The incidence of autosomal recessive bleeding disorders (ARBDs) worldwide is uncommon at about 3–5% [
1,
2] as compared with other causes of bleeding. However, these disorders predominate in those regions of the world where consanguineous marriages are encouraged [
3]. Pakistan has a high rate of such marriages [
4,
5]. The prevalence of some of these disorders in the local population has only been reported in a few studies [
6‐
11] and a lack of diagnostic facilities and expertise has prevented a comprehensive study to identify ARBDs.
The ARBDs include deficiencies of clotting factors I, II, V, VII, X, XI, XIII, vitamin K-dependent clotting factors [VKDCF; II, VII, IX and X], combined factors V and VIII, von Willebrand disease type 3 (vWD), Glanzmann’s thrombasthenia (GT) and Bernard–Soulier syndrome (BSS). The presentation and bleeding pattern in these patients varies according to the etiology of each disorder [
12,
13]. Life threatening bleeding episodes e.g., central nervous system or musculoskeletal bleeding, occur rarely.

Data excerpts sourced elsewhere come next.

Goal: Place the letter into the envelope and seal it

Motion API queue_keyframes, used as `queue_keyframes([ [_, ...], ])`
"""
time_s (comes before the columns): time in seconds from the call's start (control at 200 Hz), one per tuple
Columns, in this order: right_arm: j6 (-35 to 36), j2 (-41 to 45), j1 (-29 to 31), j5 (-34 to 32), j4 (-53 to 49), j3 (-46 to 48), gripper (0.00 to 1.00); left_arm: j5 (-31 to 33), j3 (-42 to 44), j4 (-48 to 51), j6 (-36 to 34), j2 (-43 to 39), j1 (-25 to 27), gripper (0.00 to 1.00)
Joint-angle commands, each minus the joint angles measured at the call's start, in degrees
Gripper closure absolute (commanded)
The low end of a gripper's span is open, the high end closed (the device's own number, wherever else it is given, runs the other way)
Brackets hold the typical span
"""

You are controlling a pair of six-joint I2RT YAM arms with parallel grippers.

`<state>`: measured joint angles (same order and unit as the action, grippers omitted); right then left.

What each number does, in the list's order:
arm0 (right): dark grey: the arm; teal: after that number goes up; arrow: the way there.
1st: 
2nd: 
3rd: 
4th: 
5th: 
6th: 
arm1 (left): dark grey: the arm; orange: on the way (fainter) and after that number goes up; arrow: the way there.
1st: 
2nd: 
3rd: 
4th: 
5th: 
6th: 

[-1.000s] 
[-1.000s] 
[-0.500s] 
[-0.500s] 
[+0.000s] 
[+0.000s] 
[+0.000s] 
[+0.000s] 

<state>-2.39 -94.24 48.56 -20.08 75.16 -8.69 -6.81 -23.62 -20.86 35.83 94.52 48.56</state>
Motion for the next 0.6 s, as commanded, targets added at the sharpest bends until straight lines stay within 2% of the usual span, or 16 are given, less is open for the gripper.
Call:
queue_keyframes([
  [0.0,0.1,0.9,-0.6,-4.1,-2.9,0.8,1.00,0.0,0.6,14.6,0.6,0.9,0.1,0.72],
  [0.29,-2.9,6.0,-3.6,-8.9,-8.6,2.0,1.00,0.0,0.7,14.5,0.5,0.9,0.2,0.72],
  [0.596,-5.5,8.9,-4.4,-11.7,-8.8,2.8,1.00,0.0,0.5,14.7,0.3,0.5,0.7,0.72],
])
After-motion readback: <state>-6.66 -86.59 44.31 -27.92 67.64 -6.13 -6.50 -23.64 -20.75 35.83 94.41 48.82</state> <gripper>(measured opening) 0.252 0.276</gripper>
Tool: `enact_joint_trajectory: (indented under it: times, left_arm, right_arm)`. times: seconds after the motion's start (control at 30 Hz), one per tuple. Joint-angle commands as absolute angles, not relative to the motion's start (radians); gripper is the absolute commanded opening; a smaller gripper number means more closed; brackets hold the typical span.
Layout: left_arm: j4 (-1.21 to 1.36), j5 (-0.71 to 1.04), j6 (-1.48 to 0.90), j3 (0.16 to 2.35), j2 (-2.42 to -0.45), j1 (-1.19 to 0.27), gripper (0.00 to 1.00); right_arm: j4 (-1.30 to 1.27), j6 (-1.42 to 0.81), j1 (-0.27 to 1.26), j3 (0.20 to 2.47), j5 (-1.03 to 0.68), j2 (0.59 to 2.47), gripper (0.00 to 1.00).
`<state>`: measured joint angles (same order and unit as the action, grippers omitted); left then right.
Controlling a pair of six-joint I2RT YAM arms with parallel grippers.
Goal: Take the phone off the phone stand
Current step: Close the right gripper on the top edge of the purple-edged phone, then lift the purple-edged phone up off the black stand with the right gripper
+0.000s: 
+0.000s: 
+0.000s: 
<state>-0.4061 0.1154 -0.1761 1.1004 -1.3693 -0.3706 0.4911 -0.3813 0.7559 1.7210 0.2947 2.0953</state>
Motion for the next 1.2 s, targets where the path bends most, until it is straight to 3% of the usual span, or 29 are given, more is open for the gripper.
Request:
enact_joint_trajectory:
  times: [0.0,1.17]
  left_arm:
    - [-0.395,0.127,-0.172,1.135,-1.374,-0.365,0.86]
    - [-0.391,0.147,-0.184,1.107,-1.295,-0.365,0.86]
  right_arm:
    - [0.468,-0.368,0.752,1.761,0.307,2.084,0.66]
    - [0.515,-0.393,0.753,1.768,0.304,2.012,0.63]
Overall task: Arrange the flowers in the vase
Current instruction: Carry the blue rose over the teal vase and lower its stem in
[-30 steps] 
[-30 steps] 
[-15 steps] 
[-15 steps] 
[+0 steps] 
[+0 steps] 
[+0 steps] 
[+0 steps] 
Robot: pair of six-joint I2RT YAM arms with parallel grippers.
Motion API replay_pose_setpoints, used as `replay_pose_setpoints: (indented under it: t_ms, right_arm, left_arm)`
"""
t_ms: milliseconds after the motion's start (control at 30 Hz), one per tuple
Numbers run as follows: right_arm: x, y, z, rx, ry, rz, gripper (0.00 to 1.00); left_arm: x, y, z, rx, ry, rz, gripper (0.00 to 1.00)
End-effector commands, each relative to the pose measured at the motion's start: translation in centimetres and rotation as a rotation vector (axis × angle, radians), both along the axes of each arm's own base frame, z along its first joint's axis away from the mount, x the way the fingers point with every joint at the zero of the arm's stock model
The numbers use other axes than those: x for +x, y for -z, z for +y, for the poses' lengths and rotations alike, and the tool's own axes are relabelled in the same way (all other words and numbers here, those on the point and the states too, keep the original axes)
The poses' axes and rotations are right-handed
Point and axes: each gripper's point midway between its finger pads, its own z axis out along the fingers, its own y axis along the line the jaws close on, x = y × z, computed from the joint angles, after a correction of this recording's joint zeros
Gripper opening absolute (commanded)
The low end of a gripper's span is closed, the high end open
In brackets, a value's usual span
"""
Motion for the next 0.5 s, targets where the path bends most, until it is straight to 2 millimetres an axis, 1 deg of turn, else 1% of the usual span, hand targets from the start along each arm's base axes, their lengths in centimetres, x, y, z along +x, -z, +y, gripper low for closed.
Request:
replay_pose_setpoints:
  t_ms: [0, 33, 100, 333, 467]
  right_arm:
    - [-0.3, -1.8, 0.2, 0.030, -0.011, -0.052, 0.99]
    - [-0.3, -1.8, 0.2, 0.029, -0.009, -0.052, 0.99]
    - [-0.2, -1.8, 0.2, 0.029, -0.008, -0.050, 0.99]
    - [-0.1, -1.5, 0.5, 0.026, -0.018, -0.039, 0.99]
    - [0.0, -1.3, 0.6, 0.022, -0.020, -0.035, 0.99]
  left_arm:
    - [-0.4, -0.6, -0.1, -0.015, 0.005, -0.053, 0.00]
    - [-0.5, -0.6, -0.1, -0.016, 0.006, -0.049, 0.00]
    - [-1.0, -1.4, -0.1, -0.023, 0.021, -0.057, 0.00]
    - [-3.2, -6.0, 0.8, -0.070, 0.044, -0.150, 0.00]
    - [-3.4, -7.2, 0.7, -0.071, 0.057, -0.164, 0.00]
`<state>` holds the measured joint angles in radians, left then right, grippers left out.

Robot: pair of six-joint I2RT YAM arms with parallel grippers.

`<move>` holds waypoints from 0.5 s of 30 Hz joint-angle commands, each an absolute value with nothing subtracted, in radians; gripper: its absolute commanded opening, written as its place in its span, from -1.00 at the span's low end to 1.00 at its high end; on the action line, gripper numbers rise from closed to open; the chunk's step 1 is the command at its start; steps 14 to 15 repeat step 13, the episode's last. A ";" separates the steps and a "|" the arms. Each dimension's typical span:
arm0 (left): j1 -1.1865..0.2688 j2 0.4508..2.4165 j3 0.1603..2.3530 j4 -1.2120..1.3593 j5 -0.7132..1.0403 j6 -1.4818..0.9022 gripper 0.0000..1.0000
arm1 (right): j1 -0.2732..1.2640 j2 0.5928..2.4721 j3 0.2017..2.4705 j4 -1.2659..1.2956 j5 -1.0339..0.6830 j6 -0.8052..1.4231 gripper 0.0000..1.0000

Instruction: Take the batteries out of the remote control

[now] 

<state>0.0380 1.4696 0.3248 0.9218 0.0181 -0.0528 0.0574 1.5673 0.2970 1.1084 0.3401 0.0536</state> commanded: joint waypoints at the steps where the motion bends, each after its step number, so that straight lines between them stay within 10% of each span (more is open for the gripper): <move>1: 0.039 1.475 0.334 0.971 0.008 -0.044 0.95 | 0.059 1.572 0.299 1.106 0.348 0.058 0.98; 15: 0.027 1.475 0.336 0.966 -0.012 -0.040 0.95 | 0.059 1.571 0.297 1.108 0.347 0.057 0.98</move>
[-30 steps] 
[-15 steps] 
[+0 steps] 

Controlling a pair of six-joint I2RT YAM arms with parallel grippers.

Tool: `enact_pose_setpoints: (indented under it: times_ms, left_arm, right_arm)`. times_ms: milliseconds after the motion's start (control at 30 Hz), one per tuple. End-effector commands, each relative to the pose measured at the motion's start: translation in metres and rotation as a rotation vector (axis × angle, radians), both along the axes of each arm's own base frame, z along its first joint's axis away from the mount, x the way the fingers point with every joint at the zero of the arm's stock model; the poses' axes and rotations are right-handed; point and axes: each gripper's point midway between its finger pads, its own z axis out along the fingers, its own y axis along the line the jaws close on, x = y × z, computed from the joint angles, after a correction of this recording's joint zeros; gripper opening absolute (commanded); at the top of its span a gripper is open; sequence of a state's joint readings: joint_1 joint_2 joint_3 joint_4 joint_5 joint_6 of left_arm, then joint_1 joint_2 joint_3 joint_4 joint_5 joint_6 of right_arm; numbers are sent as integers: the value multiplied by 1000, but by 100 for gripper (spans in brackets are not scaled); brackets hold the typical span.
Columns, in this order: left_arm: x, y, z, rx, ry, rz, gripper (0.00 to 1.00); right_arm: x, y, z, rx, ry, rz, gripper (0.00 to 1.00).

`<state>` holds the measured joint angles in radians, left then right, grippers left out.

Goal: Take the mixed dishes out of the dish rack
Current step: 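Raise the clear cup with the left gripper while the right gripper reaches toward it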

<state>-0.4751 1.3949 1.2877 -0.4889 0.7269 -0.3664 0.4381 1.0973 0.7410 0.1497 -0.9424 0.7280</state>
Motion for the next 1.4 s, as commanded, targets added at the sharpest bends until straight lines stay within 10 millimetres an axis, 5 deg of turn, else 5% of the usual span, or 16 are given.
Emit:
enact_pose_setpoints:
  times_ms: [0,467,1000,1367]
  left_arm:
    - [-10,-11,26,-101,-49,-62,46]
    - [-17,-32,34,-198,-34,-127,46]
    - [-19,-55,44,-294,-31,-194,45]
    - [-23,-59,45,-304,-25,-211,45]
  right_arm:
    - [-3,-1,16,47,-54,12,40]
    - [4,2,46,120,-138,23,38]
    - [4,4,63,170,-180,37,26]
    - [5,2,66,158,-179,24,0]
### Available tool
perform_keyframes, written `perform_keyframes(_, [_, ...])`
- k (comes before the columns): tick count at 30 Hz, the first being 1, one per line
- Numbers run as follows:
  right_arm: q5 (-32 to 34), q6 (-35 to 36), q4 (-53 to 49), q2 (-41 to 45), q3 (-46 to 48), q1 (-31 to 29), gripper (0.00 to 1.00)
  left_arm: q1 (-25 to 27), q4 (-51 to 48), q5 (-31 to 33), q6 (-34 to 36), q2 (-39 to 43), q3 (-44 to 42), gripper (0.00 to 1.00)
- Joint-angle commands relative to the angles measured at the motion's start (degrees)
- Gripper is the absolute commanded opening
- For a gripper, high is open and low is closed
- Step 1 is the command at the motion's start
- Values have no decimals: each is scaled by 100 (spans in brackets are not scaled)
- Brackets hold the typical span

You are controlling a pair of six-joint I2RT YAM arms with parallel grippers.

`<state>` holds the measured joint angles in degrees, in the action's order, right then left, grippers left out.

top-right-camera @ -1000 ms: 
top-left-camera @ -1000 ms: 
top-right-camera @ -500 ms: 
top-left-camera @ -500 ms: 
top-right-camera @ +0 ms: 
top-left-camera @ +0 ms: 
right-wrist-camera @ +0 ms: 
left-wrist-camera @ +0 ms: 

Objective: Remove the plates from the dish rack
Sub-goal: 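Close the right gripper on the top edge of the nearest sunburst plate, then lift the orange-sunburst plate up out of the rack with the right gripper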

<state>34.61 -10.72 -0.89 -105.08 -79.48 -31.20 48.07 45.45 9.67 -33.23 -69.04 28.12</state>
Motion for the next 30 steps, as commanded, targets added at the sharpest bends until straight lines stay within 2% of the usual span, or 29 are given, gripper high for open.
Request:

Fibrinogen deficiency has a prevalence of 1 in a million [
14,
15]. It is subdivided into two distinct phenotypes: quantitative defect (afibrinogenemia and hypofibrinogenemia) and qualitative defect (dysfibrinogenemia and hypodysfibrinogenemia), Prothrombin deficiency (PD) has a prevalence of approximately 1 in two million [
16] and has two phenotypes: true hypoprothrombinemia (type I deficiency) and dysprothrombinemia (type II deficiency) [
16]. Factor V [FV] deficiency is manifested by skin and mucus membrane bleeding, epistaxis and menorrhagia. Prevalence is 1 in a million [
17]. Factor VII deficiency presents as a hemophilia-like bleeding disorder with an estimated prevalence of 1 in 300,000–500,000 [
18]. The most severe form of vWD is type 3, characterized by a bleeding disorder associated with a total or near-total absence of von Willebrand factor (vWF) with deficiency of plasmatic factor VIII (FVIII) [
8]. The type 3 vW disease is the rarest form of vWD, accounting for less than 5% of all cases of bleeding disorders worldwide. Annual incidence ranges from 1 in two million to 1 in 350,000 in Europe and the United States, with estimates of around 1 per 500,000 in countries where consanguinity is more frequent [
19]. Combined deficiency of factor V and VIII is associated with mutations in the LMAN1 and MCFD2 genes [
20,
21]. It is characterized by concomitantly low levels (usually between 5 and 20%) of both FV and FVIII and is associated with a mild to moderate bleeding tendency [
22]. There are two variants to vitamin K-dependent clotting factor deficiency VKDCF; VKDCF1, associated with point mutations in the gamma-glutamyl carboxylase gene (GGCX), and VKDCF2, which results from point mutations in the vitamin K epoxide reductase gene (VKORC1) [
23]. Factor X deficiency has an estimated prevalence of 1 in one million individuals [
24]. Factor XI deficiency can manifest first as a bleeding disorder or as an incidental laboratory abnormality. Occurrence is approximately 1 per one million [
25]. Factor XIII deficiency is a rare disorder, causing a severe bleeding tendency. The incidence is 1 per one million to 1 in five million people [
26,
27]. GT is the most frequently diagnosed inherited disorder of platelet function (prevalence, 1 in a million) [
28]. Patients lack or have nonfunctional alpha 2b beta 3 (αIIbβ3) integrin. Type I individuals have <5% of αIIbβ3, while type II have between 10 and 20%. In type III, there are normal levels of αIIbβ3, but they are not functional [
29]. The autosomal recessive disorder BSS has a prevalence of 1 in one million [
30]. Platelets from patients with BSS lack the major surface membrane glycoprotein complex, glycoprotein (GP) Ib-IX-V [
31].
The aim of this study was to determine and compare the 12 year period prevalence of ARBDs in several regions of Pakistan.